Kathy had at least five minutes on her.
They seemed like five years.
3
Squealing out onto County Road 215, gravel flying behind her, Amy choked back emotion until she could no longer feel the acidic burning inside her. She was going to get this woman.
Kathy had taken Charles. Amy knew it as surely as if Johnny were speaking to her from heaven. Knew it despite what Brad and the police had said. The feeling was stronger than intuition. Stronger than desperation.
The first bend didn’t faze her. She leaned to the right as the powerful car took the curve, her eyes intent on the road unfolding before her. A straight stretch. But the two-lane road gave her nothing she wanted. No green Grand Am. Only a slow-moving rusty blue pickup with two sheep in its bed, a bearded and bent old man at the wheel, and windows so clouded she could hardly see through them. It was blocking her view.
“Damn!”
Jerking the wheel to the left, Amy crossed the center yellow line far enough to see beyond the truck. A station wagon was coming from the opposite direction.
“Get out of my way,” she growled at the driver of the pickup, which was only inches from her front bumper. Every second these people took from her gave Kathy an edge.
The station wagon passed. Amy crossed the center line again. A sport utility vehicle was coming at her now. And then another pickup truck.
The car’s defrost was blowing at full speed. Every muscle in her body tense, Amy rode the back of the blue pickup, laying on her horn, willing the driver to get nervous and pull over. He was doing ten miles under the speed limit. It wasn’t fair.

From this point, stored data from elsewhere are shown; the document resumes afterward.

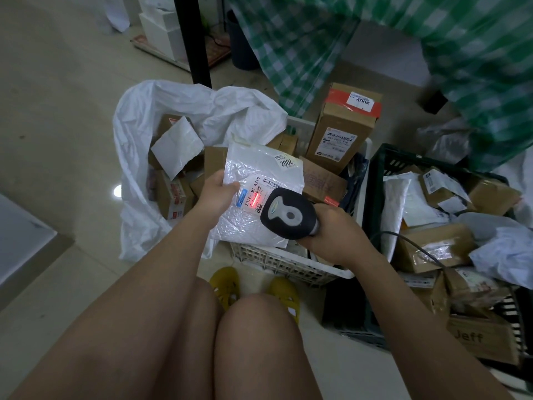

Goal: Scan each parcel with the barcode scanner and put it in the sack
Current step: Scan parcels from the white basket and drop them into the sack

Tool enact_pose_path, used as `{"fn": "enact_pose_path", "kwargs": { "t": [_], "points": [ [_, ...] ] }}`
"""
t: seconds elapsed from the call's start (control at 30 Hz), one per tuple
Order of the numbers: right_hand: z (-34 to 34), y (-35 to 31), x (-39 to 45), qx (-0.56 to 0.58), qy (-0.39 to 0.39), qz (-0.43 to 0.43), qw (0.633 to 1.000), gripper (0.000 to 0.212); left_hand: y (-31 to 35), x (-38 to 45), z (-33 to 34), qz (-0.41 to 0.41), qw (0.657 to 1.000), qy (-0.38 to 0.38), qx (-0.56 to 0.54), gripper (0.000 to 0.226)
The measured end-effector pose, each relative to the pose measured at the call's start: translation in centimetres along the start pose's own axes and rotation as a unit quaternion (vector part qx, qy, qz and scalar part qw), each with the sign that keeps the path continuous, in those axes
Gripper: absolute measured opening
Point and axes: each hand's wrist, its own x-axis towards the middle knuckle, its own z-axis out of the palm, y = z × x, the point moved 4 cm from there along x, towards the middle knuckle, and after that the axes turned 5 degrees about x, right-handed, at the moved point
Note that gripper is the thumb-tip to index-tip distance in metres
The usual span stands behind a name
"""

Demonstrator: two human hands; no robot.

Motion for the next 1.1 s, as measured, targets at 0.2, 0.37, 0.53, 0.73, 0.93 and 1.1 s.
{"fn": "enact_pose_path", "kwargs": {
  "t": [0.2,0.37,0.53,0.73,0.93,1.1],
  "points": [
    [-0.1,-0.3,0.1,0.007,0.000,0.004,1.000,0.016,-0.2,0.2,-0.1,0.004,1.000,0.001,0.000,0.019],
    [-0.1,-0.2,0.0,0.033,0.011,0.005,0.999,0.022,0.0,-0.2,-0.1,0.006,1.000,0.002,-0.012,0.018],
    [0.5,0.2,1.2,0.079,0.043,0.009,0.996,0.032,1.4,0.5,-2.7,0.077,0.981,0.168,-0.051,0.015],
    [1.9,0.5,4.7,0.099,0.056,0.036,0.993,0.017,4.9,2.5,-8.1,0.188,0.927,0.309,0.097,0.036],
    [2.9,0.3,7.4,0.125,0.039,0.055,0.990,0.018,0.0,8.9,-7.8,0.012,0.839,0.065,0.541,0.059],
    [3.2,2.7,6.7,0.115,0.036,0.072,0.990,0.015,-1.7,9.9,-4.8,0.003,0.861,-0.007,0.509,0.067]
  ]
}}
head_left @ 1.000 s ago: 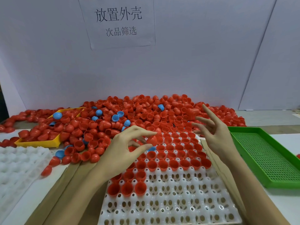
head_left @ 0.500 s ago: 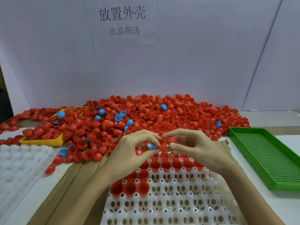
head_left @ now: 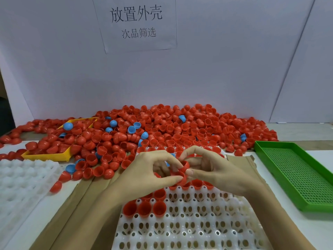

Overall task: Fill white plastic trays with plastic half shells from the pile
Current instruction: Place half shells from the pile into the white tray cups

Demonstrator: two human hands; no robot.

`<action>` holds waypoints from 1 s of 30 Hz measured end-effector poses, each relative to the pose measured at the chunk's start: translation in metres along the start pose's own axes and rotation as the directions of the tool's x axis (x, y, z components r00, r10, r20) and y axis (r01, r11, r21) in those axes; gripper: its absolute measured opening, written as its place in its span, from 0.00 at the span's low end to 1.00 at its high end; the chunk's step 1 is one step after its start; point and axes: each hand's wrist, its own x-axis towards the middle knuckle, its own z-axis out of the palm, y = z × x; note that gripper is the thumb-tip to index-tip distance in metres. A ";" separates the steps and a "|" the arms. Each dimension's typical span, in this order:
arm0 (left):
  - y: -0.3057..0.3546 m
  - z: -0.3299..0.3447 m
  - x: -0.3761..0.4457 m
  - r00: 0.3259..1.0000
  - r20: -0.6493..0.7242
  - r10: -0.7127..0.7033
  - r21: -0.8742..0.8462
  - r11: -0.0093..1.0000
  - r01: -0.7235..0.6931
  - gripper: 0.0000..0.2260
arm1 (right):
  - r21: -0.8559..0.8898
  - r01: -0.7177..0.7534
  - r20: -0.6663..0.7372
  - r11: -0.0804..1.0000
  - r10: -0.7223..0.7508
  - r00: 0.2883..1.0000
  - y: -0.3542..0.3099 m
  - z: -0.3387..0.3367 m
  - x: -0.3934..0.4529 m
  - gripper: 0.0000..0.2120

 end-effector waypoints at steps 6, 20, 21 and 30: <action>0.002 -0.006 -0.003 0.994 0.107 -0.015 0.151 0.988 -0.002 0.06 | -0.057 -0.032 -0.050 0.998 0.030 0.998 0.000 -0.012 -0.007 0.18; 0.013 0.013 -0.016 0.935 0.337 -0.112 0.601 0.790 -0.123 0.05 | 0.010 -0.006 -0.446 1.000 0.010 0.895 0.012 -0.046 -0.015 0.10; 0.012 0.012 -0.016 0.939 0.326 -0.110 0.602 0.790 -0.117 0.06 | 0.018 -0.010 -0.469 1.000 0.017 0.883 0.014 -0.047 -0.015 0.10; -0.006 -0.022 -0.005 0.990 0.119 -0.070 0.502 0.865 0.001 0.11 | 0.067 -0.016 -0.711 0.998 0.059 0.701 0.028 -0.063 -0.017 0.11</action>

But then, life wasn’t fair. Nothing had been made clearer to Amy these past months. Intellectually she’d always known that, but now she understood what it really meant, understood—viscerally, emotionally—how it felt to be the recipient of perpetual unfairness. Life had never been fair. Her privileged existence had simply made her unaware of it.
The pickup driver didn’t slow down and pull over to let her pass. He didn’t speed up. With nearly frozen fingers she pulled the cheap black gloves from her pocket and put them on.
It took her a precious ten minutes to finally get around the old man. Ten minutes that stretched her already dangerously taut nerves.
Engine roaring as it slipped into high gear, the Thunderbird sped up till the speedometer needle flew to the end of its range. The road continued straight for a mile or two. And there were no cars in sight. At least not on the side of the road that mattered to her. The damn blue pickup had given Kathy a chance to get away.
When Amy started to wonder if the driver of the pickup was an accomplice of Kathy’s—perhaps he’d even hidden her the night before—she gave herself a mental shake. She couldn’t afford this kind of paranoia; it only obscured her goal. Okay, she’d lost ten minutes. She’d find them. The roads were clear, the day crisp and sunny. At the rate she was driving, it shouldn’t take more than half an hour to catch up with Kathy.
So she started to plan. How was she going to handle the apprehension? Call the police? They’d exonerated the younger woman.
She had to stay calm. Act precisely, correctly, to ensure that her new life with Charles began that day, immediately. There would be no further investigating. No charges filed against Kathy for illegal behavior. All Amy wanted was her son.
Glancing at her speedometer, she frowned. The illegal behavior in question might well be hers—a traffic violation. She kept her foot on the gas. So what if she got a speeding ticket?
She’d willingly pay.
“I need your help.”
Clutching his cell phone—it was the number she always called—Brad Dorchester looked out at, but didn’t see, the panoramic view of snowy Denver from the thirtieth-floor window of his office high-rise.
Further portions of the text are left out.